> _WORK REQUEST_: From the entries, return every line where the string "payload" shows up.

> _EXERCISE INPUTS_:
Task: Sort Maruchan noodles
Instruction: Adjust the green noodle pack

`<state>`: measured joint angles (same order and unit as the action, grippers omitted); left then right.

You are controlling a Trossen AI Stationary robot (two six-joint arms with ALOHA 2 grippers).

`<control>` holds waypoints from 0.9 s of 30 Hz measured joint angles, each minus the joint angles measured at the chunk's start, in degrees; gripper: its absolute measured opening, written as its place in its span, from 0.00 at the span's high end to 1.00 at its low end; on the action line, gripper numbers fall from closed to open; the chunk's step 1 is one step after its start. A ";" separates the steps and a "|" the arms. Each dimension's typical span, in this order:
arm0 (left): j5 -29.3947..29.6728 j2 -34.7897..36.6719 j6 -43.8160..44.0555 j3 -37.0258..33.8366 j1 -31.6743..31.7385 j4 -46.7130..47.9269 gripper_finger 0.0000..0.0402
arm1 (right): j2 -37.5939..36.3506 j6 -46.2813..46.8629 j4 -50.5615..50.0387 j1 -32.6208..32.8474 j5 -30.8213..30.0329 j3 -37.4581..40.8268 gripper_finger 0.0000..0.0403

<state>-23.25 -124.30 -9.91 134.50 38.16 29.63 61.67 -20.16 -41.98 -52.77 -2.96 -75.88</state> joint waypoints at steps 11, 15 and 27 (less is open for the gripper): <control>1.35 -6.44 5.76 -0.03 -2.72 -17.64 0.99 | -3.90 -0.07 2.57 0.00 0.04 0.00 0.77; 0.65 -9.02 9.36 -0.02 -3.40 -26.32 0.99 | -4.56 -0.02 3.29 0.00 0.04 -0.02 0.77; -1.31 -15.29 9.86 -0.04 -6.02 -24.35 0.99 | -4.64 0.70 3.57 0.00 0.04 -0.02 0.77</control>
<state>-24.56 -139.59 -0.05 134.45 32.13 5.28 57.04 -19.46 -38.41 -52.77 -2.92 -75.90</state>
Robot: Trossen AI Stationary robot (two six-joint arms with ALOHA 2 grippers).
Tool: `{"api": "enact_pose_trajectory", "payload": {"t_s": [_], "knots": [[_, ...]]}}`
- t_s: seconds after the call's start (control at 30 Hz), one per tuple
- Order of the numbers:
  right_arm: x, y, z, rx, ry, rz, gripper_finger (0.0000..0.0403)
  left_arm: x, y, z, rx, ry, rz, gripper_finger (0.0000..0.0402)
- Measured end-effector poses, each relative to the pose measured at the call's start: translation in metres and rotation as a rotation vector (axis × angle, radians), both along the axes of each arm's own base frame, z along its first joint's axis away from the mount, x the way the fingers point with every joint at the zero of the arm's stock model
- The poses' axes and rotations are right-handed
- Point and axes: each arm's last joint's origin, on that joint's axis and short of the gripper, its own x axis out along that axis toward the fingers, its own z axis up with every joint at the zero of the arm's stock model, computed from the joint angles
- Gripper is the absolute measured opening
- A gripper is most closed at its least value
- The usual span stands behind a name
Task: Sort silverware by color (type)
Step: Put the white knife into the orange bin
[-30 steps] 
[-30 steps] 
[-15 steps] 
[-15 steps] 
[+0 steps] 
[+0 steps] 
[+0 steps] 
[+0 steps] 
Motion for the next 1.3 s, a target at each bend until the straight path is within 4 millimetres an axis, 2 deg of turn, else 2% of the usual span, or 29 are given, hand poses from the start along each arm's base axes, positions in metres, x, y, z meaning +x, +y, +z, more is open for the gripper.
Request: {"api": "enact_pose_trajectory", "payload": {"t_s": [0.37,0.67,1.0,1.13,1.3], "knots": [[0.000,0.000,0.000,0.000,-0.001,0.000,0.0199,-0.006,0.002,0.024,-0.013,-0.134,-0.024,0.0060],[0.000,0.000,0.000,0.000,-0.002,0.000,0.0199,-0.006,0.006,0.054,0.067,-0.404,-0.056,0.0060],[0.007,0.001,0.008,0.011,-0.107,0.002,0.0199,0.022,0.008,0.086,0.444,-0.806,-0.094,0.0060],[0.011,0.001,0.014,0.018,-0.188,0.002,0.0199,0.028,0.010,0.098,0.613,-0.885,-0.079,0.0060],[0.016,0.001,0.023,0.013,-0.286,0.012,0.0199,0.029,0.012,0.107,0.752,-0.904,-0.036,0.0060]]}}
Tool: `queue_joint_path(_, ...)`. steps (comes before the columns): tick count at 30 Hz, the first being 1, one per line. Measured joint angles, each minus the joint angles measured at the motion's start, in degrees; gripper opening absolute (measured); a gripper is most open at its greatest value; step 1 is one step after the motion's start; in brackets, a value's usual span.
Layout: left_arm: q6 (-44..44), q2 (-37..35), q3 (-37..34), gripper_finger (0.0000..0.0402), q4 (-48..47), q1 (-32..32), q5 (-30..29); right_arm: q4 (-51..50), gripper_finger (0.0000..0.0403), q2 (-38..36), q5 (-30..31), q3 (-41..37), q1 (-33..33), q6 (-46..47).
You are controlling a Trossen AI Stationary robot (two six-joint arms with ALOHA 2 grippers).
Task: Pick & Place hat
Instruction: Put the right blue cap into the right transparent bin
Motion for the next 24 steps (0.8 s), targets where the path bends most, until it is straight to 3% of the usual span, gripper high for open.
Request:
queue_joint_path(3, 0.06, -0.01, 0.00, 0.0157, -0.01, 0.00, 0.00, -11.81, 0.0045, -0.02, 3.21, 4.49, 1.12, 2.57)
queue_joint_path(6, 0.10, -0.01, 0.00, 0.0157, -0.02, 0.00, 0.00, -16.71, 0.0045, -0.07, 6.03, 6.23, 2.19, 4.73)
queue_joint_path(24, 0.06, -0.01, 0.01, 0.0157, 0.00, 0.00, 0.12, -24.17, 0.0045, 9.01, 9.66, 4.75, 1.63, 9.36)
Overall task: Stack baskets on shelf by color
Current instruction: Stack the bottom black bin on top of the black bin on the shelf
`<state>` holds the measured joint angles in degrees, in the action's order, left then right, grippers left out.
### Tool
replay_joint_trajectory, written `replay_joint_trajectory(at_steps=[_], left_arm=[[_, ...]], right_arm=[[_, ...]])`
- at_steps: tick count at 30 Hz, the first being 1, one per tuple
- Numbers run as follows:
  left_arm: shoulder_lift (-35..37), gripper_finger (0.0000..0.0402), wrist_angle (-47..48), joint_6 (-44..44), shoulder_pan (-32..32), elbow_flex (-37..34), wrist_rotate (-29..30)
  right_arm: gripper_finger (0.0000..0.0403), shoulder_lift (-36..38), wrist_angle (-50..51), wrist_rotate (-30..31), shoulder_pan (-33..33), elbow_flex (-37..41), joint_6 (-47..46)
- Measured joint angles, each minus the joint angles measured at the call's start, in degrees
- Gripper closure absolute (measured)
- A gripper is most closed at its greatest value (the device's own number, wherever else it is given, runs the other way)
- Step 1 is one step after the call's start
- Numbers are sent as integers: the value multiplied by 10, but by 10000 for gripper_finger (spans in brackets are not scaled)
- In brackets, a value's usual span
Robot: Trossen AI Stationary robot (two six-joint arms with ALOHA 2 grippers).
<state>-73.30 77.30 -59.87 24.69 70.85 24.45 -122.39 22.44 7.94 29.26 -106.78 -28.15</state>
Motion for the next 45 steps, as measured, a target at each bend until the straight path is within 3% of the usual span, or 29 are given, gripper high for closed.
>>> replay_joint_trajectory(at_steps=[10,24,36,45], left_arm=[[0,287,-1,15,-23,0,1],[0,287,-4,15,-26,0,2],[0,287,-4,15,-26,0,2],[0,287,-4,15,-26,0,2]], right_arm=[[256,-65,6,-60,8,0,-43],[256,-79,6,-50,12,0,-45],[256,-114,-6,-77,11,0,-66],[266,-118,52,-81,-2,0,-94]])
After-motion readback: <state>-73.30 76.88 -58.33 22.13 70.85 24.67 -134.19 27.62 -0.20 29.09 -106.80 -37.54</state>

> _COMPLETED EXERCISE_:
Tool: `{"api": "enact_pose_trajectory", "payload": {"t_s": [_], "knots": [[_, ...]]}}`
Request: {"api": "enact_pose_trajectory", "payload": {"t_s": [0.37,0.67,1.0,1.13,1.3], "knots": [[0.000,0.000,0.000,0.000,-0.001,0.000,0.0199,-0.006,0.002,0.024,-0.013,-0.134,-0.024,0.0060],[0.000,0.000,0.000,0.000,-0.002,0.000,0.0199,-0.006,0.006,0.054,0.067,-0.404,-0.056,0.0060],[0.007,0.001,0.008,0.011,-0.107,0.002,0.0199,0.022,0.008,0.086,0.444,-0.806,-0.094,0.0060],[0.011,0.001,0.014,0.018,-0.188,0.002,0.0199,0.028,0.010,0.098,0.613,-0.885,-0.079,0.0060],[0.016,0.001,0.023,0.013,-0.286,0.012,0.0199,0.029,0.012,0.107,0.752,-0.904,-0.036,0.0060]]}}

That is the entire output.